Maka, menurutnya, memang ada indikasi adanya pihak-pihak tertentu yang
memainkan issue dimaksud untuk mengusik sisi sensitive ketenangan masyarakat.
Namun, secara diplomatis, lanjut Jakra, kepastian untuk itu menjadi tugas pihak
Kepolisian untuk pembuktiannya.
Melihat
fakta bahwa Masjib yang berada di Dusun Kebang, tidak ikut terbakar, dapat kita
ambil kesimpulan, pertikaian yang terjadi antara kedua desa, bukanlah
pertikaian antar agama. Tetapi murni kriminalitas lantaran soal tapal batas
antara kedua wilayah itu yang memang belum terselesaikan.
Disambut Camat Solor Timur dan
Anggota DPRD
Ketika
rombongan kami tiba di kantor Desa Lohayong, cuaca masih menyengat kulit.
Terutama halaman berpasir itu hampir tanpa ditumbuhi pepohonan atau tanaman hias.
Terlihat hanya sebatang pohon sedang tanpa kanopi daun. Cukup gersang.
Satu-satunya tempat berteduh adalah kantor desa. Memasukinya, tampak tumpukan
pakaian dan aneka sumbangan lain tertata rapi pada kedua sisi ruangan pertemuan
(Balai Desa).
Di Balai Desa Lohayong |
Setelah
memperkenalkan dan mengutarakan maksud kehadiran kami, Zulkarnaen,
mempersilakan Romo Pius menyampaikan beberapa hal terkait kunjungan tersebut.
Romo mengakui bahwa kehadiran rombongan yang membawa bantuan umat PKRRL, memang
agak cukup terlambat dan mungkin tak mampu menjawabi kebutuhan utama para
korban.
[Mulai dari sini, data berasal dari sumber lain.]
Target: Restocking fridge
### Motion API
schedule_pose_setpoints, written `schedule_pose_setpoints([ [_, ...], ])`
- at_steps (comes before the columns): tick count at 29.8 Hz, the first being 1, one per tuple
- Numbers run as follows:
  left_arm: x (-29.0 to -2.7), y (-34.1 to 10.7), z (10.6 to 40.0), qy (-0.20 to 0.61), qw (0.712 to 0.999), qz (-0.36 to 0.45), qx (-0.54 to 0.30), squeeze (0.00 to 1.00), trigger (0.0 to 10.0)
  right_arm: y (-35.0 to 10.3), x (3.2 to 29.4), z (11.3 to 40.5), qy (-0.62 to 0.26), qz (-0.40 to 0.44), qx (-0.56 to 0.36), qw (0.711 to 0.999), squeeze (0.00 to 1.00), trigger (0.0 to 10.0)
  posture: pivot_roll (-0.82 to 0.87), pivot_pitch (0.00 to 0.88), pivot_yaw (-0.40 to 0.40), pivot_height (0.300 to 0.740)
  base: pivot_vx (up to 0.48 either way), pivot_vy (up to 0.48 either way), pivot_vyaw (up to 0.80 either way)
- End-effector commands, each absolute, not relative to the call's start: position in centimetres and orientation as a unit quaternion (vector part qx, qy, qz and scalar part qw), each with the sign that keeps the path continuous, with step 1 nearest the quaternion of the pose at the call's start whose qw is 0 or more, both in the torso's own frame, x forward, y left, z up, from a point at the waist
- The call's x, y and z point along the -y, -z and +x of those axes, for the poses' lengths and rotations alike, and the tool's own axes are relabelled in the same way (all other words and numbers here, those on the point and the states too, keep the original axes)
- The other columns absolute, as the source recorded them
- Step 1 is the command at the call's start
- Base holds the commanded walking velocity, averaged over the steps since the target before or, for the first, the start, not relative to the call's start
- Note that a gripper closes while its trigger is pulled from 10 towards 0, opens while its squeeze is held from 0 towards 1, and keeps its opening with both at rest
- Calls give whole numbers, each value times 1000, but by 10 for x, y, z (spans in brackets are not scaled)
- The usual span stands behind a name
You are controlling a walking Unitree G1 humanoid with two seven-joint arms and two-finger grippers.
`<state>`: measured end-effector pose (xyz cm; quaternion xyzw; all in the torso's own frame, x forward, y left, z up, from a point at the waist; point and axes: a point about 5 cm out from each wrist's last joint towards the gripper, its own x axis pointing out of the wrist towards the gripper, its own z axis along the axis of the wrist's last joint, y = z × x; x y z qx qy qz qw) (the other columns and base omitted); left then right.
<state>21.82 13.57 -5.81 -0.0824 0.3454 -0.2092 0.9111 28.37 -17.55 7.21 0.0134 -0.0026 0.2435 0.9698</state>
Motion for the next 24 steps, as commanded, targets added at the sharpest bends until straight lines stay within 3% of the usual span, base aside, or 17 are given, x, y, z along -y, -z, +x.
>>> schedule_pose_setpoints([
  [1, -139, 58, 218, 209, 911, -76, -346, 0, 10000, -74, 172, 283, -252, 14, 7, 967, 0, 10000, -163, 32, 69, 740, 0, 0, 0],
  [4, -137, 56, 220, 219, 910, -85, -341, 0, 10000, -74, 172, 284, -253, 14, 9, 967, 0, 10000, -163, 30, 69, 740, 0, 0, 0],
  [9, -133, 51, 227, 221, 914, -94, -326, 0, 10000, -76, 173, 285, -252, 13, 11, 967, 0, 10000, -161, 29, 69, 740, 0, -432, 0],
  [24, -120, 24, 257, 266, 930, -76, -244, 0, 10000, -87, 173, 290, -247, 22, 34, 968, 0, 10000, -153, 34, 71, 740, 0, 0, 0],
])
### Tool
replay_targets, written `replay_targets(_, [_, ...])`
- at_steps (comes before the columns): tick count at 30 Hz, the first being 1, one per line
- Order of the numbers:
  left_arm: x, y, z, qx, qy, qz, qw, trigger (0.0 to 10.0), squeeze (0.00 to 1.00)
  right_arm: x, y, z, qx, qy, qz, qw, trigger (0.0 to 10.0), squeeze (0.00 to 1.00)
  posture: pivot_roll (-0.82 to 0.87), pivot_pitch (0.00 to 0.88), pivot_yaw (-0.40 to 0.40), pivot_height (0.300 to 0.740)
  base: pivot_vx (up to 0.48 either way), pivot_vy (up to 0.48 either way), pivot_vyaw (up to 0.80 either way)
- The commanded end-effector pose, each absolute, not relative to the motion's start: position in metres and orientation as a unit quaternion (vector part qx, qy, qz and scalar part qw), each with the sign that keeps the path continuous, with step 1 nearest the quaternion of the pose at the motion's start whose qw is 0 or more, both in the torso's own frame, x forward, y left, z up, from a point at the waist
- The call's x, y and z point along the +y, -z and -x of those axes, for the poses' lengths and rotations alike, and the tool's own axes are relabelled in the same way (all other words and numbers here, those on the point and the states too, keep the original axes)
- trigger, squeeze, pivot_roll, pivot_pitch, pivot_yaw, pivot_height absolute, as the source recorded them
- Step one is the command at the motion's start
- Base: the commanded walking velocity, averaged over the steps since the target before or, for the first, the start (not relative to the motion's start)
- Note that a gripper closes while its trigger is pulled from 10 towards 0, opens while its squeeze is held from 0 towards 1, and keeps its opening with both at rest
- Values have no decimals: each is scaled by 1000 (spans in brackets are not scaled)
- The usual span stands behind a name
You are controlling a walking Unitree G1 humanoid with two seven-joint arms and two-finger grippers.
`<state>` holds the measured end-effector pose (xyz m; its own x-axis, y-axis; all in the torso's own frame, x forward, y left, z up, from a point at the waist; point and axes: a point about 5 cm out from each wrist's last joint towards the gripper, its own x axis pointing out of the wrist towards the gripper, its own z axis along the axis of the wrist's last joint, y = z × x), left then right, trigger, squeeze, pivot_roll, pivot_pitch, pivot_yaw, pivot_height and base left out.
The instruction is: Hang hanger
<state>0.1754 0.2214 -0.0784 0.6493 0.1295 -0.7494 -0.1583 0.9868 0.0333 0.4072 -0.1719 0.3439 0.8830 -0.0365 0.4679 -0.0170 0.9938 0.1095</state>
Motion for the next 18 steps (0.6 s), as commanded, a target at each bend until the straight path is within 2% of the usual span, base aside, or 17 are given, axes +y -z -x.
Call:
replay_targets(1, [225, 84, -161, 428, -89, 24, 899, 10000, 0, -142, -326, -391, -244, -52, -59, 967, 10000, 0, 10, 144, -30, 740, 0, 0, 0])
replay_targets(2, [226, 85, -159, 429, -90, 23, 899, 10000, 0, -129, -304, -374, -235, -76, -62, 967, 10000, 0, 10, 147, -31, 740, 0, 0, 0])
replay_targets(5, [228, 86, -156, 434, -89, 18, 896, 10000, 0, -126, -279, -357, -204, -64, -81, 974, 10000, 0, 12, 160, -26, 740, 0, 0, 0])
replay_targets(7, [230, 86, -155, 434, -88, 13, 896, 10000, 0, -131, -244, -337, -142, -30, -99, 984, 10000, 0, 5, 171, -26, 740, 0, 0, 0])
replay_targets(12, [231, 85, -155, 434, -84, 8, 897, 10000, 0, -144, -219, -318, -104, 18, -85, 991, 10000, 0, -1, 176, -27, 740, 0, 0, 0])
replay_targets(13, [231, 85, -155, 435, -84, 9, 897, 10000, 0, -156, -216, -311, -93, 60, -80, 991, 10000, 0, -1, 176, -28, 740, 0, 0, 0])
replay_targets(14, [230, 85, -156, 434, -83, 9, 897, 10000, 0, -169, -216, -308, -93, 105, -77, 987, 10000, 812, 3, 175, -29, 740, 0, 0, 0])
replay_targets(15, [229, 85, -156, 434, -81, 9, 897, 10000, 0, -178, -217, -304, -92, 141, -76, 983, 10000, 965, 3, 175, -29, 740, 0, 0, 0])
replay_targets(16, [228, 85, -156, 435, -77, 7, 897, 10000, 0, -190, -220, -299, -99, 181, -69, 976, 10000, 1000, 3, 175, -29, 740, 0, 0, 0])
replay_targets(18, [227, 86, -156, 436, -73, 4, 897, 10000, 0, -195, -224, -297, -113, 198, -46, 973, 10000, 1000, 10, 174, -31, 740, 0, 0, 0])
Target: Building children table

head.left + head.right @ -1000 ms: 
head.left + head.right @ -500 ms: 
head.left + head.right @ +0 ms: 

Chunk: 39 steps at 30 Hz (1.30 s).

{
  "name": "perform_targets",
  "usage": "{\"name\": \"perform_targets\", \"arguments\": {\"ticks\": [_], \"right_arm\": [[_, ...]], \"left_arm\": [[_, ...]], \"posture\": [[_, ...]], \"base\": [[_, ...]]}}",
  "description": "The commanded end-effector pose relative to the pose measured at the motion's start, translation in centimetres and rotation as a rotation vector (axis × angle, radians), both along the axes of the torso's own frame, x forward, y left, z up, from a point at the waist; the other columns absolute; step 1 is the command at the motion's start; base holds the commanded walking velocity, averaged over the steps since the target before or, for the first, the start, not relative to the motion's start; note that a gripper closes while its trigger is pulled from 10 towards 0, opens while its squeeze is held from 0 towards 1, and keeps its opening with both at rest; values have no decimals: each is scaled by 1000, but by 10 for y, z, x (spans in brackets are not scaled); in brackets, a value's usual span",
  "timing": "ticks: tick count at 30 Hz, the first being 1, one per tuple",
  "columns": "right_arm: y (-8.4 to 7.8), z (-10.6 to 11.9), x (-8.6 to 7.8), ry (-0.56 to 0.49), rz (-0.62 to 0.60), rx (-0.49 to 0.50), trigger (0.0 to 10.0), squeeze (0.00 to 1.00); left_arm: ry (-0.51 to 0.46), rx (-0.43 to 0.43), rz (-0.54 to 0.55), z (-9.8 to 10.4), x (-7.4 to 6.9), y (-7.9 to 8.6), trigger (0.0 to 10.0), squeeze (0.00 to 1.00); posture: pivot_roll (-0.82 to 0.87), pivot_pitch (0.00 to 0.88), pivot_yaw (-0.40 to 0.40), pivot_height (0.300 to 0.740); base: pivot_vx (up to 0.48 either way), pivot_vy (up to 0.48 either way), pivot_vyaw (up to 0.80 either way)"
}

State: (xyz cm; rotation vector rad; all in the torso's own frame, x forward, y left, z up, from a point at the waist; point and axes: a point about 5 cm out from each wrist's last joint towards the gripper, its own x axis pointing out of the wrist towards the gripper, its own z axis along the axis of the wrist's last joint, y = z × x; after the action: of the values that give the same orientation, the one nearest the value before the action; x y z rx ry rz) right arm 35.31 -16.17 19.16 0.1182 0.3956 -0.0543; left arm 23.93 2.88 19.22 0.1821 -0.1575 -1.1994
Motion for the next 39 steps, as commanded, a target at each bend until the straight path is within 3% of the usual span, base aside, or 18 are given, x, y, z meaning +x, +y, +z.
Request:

Lebih dari itu tujuan yang paling utama, lanjut romo, adalah kerinduan
dan keinginan untuk melihat dan mendengar situasi perdamaian yang selalu
diagung-agungkan akan sejarah tanah Solor yang memang identik dengan kedamaian.
“Kehadiran
saya bersama OMK Katedral merupakan salah satu bentuk perwujudan dari pertemuan
OMK Se Keuskupan Larantuka yang diselenggarakan di Witihama, Adonara. Bahwa
salah satu yang menjadi poin deklarasi pertemuan itu adalah OMK berusaha dan
berniat untuk tidak terlibat dalam konflik-konflik yang sedang terjadi”, papar Romo Pius.
Dikatakannya,
ajakan ini untuk rekan-rekan kaum muda agar tidak terpancing dengan persoalan
yang waktu itu titik bidiknya hanya terjadi di tanah Adonara. Menanggapi meletusnya
pertikaian di Solor, OMK atas dasar kepeduliannya, mencoba menggalang
kesetiakawanan untuk dapat hadir langsung. Romo juga berharap agar secepat
mungkin segera dipulihkan ketenangan dan kedamaian di tanah Solor.
Menanggapi
harapan tersebut, Camat Solor menjelaskan bahwa pemicu kejadian 5 November itu
adalah penyelesaian batas kedua desa yang hingga kini belum terselesaikan.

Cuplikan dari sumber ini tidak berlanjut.